Он содрогнулся от потока мерзкой брани, ударившего в спину. Манька бесновалась не на шутку, швыряла комками земли по крыльцу, по окнам, билась плечом о калитку, пинала ее, не щадя ног. Выдохнувшись, принялась стучать мерно и настойчиво.
– Вот что, Маня! – не удержался, выглянул Сан Саныч. – Прекращай! Я тебе русским языком сказал.
– Сан Саныч, сигареточки у тебя не будет? – теперь просительно-жалобно заныла она.
Сигаретки Маньке хватило ненадолго. Она попросила еще чаю, и Староверов, опорожнив в банку заварочный чайник, вынес ее и опять-таки через забор вручил Маньке.
– Пей, угощайся, Мария, и с последним глотком – все!
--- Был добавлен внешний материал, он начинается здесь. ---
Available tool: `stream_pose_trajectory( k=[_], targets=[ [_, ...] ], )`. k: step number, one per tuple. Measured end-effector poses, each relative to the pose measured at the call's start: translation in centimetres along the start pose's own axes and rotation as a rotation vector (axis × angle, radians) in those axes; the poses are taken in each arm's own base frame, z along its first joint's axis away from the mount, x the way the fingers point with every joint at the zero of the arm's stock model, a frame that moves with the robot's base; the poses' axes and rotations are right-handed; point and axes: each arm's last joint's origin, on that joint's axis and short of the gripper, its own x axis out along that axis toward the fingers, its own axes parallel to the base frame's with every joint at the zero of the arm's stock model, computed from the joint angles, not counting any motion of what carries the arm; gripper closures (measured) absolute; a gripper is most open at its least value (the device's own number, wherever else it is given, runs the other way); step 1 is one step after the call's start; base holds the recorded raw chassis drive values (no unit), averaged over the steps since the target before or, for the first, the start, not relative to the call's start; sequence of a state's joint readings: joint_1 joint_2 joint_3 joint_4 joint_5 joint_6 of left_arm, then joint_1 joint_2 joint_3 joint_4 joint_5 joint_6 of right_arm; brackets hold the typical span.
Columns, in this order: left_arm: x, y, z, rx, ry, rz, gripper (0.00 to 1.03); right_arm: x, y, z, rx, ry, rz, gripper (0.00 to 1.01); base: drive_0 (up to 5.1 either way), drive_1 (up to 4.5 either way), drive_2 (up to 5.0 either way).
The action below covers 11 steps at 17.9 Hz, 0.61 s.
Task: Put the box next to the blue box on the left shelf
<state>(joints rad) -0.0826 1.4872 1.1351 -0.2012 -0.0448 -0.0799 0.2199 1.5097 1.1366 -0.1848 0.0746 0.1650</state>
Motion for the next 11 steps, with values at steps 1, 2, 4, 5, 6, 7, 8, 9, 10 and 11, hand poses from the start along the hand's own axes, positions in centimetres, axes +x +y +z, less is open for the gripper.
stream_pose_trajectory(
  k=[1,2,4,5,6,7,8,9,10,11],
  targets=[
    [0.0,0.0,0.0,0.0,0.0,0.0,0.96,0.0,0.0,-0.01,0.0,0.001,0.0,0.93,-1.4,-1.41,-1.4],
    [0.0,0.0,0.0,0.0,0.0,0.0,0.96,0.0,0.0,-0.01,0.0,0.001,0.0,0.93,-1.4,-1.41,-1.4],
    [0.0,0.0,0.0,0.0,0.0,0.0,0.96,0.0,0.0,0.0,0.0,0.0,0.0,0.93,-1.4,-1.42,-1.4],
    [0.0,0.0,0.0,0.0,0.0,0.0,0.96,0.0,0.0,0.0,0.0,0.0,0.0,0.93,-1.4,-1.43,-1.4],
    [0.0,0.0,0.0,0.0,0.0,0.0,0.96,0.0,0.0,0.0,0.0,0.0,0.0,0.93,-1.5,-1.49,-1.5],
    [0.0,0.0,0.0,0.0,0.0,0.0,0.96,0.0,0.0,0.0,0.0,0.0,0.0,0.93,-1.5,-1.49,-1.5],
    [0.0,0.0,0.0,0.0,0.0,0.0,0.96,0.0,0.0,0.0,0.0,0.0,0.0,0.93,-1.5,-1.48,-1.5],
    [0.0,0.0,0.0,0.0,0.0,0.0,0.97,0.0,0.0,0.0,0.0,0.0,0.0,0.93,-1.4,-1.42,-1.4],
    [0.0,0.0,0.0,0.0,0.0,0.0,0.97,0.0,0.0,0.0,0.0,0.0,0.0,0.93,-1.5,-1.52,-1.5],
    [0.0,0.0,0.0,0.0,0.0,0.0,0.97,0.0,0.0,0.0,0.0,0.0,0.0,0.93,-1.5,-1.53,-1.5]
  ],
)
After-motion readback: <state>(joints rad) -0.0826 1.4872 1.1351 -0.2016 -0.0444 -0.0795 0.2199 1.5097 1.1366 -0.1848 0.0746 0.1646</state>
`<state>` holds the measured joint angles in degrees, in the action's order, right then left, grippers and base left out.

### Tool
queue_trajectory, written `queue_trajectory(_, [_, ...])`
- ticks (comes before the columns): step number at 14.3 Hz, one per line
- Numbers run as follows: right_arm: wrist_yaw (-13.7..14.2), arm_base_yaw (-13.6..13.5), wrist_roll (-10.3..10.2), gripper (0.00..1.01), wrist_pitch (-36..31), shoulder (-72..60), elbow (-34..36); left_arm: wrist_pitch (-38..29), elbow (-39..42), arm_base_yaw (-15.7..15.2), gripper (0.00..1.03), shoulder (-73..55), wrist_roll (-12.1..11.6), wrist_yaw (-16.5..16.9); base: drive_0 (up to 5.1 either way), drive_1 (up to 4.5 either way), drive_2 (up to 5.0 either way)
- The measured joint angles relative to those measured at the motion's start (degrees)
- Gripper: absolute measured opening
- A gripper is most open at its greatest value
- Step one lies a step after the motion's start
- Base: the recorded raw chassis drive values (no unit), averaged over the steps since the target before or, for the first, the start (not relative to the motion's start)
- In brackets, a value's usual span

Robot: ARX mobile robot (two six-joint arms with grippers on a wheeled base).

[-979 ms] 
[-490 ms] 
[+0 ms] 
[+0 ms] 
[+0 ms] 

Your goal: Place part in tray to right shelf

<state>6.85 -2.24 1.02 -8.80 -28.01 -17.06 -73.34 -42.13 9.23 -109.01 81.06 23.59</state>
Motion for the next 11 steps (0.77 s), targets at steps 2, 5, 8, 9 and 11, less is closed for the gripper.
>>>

Сан Саныч слушал смакующие причмокивания Маньки и понимал, что он уже просто издевается над человеком. Стало гадко, противно и со стороны он себя как бы увидел: скрюченным у забора, прижавшим ухо к щели, для пущего слуха раскрывшим рот.
Манька учуяла слабину и, саданув банку о камень, взвыла:
– Сволочи все кругом! Подыхай посреди улицы и никому дела нет!.. Прижилась было у одного раздолбая, а он свихнулся с перепою, морду мне набил и средь ночи из фатеры выставил. Забралась ночевать в какой-то курятник пустой, так хозяин утром чуть на вилы не насадил. А вчерась с мужиками день пили на чьей-то хате, а потом старбень-хозяйка пришла и всех – долой! Допивали в сквере, мужики меня бросили, на лавке напротив памятника Ленину дрыхнуть оставили. Тут ночь и стала коротать, хмель-то быстро вышел. Ну, думаю, от холода сдохну. С лавки подняться не могу, примерзла. Молиться уж начала – пусть менты придут и заберут меня в свою кутузку! Все ж ночь в худом да тепле! Не пришли!.. Сан Саныч, ежели есть Бог, пусти погреться, не дай замерзнуть!
Манька повалилась на колени и, всхлипывая, прижалась лицом к покрывшейся колкими иголочками инея и оттого звенящей жестью траве под забором.
Сан Саныч открыл калитку, помог подняться Маньке, морщась от перегара.
– Только на одну минуту! – назидательным деревянным голосом произнес он, хотя знал, что Маньку уже никуда не выгонит.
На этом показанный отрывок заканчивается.